- [WHAT THE TASK ASKS] Find the line containing "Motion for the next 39" in the data below and repeat it, along with all later lines, exactly through the last one.

- - - - -

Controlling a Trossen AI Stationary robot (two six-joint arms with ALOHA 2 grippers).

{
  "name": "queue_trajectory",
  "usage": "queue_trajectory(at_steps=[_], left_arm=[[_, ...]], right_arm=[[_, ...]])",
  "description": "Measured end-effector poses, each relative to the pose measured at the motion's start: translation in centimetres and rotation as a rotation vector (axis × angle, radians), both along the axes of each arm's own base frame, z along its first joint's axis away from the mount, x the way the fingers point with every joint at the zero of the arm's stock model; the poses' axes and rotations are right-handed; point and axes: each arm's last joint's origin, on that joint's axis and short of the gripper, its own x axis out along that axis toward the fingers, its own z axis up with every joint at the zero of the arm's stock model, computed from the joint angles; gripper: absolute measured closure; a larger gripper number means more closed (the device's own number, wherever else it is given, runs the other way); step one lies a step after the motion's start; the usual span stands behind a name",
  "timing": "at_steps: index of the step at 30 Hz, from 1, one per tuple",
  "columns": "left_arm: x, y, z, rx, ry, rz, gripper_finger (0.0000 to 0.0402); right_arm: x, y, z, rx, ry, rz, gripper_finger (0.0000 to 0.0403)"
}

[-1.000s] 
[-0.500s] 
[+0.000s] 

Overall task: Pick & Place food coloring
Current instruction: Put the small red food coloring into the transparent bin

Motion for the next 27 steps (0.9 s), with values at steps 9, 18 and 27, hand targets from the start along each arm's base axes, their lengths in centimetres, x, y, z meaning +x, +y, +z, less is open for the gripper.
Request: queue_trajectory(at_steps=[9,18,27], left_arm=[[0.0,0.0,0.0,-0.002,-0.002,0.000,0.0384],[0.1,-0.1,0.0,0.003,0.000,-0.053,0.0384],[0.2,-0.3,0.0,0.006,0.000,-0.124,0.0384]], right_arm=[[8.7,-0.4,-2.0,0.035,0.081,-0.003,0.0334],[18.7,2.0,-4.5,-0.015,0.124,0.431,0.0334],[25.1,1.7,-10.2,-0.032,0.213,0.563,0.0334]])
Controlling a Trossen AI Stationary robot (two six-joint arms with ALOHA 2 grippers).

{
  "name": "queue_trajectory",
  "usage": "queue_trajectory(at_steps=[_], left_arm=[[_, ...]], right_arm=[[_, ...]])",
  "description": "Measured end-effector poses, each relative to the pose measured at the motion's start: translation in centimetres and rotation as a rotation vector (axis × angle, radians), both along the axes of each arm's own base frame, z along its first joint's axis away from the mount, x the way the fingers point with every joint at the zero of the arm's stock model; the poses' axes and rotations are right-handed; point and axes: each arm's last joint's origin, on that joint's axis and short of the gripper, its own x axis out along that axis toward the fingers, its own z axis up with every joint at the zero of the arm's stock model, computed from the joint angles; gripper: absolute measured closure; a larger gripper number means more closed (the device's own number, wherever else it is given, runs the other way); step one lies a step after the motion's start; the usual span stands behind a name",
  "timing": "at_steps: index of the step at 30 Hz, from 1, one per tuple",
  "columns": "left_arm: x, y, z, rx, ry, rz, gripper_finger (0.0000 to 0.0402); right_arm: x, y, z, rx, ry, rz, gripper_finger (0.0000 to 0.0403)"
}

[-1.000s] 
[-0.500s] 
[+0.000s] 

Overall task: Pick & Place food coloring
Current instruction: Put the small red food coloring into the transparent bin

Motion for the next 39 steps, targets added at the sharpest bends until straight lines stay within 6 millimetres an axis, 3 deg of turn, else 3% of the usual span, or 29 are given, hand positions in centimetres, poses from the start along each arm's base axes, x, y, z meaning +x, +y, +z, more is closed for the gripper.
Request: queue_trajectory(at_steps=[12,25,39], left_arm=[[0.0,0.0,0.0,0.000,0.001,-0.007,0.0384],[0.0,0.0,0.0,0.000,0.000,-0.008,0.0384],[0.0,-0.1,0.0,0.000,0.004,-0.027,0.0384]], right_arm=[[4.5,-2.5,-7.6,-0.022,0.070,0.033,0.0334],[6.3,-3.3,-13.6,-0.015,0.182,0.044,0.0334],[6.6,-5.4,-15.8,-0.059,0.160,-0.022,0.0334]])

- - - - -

- [FINAL ANSWER]
Motion for the next 39 steps, targets added at the sharpest bends until straight lines stay within 6 millimetres an axis, 3 deg of turn, else 3% of the usual span, or 29 are given, hand positions in centimetres, poses from the start along each arm's base axes, x, y, z meaning +x, +y, +z, more is closed for the gripper.
Request: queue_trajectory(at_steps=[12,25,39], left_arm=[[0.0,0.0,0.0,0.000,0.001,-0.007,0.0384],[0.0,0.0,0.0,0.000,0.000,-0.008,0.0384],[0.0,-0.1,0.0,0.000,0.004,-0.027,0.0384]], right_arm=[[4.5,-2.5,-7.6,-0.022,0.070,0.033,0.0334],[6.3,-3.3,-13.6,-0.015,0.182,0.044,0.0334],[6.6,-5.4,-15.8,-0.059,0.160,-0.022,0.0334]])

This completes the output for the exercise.